Remember that in Eletronic Code Book (ECB) mode, blocks are encrypted independently. So, for plaintext consisting of 42 bytes, bytes 1-16 will always be encrypted in the first block of the ciphertext, 17-32 in the second block, and 33-42 will be padded to 48 and encrypted in the third block of the ciphertext.
In our challenge, the flag is being appended to the user input. Therefore, we can bruteforce each byte by isolating it within a block. For an example, if we give the program an input consisting of 15 'a' characters, the first block to be encrypted will consist of:
$P1 = aaaaaaaaaaaaaaa + \text{1st byte of the flag}$
To which the first ciphertext block will consist of:
82b3d9c4d0dd50e9004096c317b89012
To guess the first byte of the flag, we can just try to fill in the last byte of the block ourselves with characters until we find the ciphertext that matches its first block to ours. In this case, the matching character will be 'c', which we already knew since flags follow a crypto{<leetspeak>} pattern.

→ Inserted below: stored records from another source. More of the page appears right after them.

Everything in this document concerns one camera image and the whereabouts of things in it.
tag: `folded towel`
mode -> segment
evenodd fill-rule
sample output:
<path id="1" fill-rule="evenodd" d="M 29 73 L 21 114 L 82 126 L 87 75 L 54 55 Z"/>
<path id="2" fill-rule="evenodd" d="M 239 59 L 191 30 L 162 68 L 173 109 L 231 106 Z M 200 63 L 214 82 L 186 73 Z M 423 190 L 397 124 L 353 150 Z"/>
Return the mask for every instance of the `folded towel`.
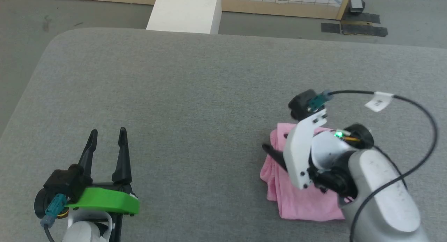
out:
<path id="1" fill-rule="evenodd" d="M 288 134 L 295 124 L 279 123 L 270 134 L 270 143 L 282 151 L 286 144 L 284 134 Z M 325 130 L 318 128 L 316 133 Z M 337 194 L 327 191 L 323 194 L 314 185 L 300 190 L 292 185 L 287 172 L 269 155 L 261 169 L 261 179 L 267 183 L 267 199 L 278 201 L 279 215 L 284 219 L 328 221 L 344 219 L 338 207 Z"/>

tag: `teal connector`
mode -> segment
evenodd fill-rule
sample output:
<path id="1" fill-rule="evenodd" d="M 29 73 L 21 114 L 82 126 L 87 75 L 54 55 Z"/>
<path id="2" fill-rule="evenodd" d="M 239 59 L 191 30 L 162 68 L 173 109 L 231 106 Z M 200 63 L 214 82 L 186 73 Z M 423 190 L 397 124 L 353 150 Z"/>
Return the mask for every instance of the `teal connector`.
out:
<path id="1" fill-rule="evenodd" d="M 320 107 L 322 107 L 327 101 L 332 99 L 332 95 L 329 95 L 329 91 L 325 90 L 321 94 L 317 95 L 315 98 L 308 102 L 308 111 L 315 112 Z"/>
<path id="2" fill-rule="evenodd" d="M 57 217 L 57 215 L 65 208 L 66 204 L 67 198 L 64 194 L 59 193 L 53 198 L 50 205 L 48 205 L 45 210 L 45 214 L 51 217 Z"/>
<path id="3" fill-rule="evenodd" d="M 45 216 L 40 220 L 42 227 L 48 226 L 51 228 L 56 221 L 57 215 L 62 212 L 67 204 L 67 198 L 64 194 L 57 194 L 50 205 L 45 210 Z"/>

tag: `gray fabric surface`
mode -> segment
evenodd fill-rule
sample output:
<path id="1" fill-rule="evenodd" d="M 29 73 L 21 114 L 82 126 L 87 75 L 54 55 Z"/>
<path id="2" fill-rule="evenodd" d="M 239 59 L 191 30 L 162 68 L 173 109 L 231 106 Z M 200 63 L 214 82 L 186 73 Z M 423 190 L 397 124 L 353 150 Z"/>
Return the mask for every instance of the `gray fabric surface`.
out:
<path id="1" fill-rule="evenodd" d="M 281 220 L 259 172 L 262 142 L 287 103 L 313 88 L 368 89 L 425 104 L 441 127 L 440 145 L 407 179 L 433 241 L 446 241 L 447 51 L 406 46 L 195 35 L 138 29 L 79 29 L 45 50 L 0 139 L 2 241 L 46 241 L 32 204 L 50 173 L 77 162 L 99 131 L 95 181 L 110 180 L 118 132 L 129 136 L 140 215 L 125 218 L 123 242 L 345 242 L 343 221 Z M 431 142 L 428 121 L 393 103 L 339 95 L 328 127 L 360 122 L 402 170 Z M 56 240 L 66 221 L 51 229 Z"/>

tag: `green led light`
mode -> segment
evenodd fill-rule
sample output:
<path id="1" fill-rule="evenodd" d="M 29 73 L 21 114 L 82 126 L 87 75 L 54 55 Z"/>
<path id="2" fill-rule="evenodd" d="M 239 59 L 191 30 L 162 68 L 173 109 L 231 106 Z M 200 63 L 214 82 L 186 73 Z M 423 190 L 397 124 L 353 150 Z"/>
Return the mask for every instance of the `green led light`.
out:
<path id="1" fill-rule="evenodd" d="M 334 136 L 342 138 L 343 137 L 343 133 L 340 131 L 335 132 Z"/>

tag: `robotic arm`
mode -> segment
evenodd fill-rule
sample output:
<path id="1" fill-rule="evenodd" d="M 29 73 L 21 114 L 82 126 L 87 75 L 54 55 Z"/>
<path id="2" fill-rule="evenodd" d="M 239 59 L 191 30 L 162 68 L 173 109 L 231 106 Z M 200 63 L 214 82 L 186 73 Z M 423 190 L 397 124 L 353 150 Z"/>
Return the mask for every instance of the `robotic arm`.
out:
<path id="1" fill-rule="evenodd" d="M 374 149 L 367 128 L 353 124 L 314 134 L 327 122 L 324 103 L 330 99 L 329 92 L 317 95 L 313 90 L 297 95 L 289 108 L 299 122 L 287 135 L 284 152 L 269 145 L 263 149 L 289 173 L 298 189 L 313 183 L 322 192 L 338 194 L 340 209 L 354 227 L 351 241 L 428 242 L 418 207 L 403 181 L 375 192 L 400 172 L 389 157 Z"/>
<path id="2" fill-rule="evenodd" d="M 77 164 L 56 169 L 35 197 L 34 211 L 50 242 L 49 229 L 56 219 L 68 218 L 62 242 L 120 242 L 123 215 L 139 212 L 133 193 L 127 131 L 120 129 L 119 154 L 112 181 L 94 183 L 91 163 L 98 131 L 91 131 Z"/>

To bruteforce the second byte, the user can then just remove a byte from his/her input. As we now have 14 'a' characters, the second byte of the flag ('r') will be included within the first block, which will give us the ciphertext block to be found.
$P1 = aaaaaaaaaaaaaac + \text{2nd byte of the flag}$
We can just add the characters found thus far to the string being bruteforced and repeat the process until it is complete.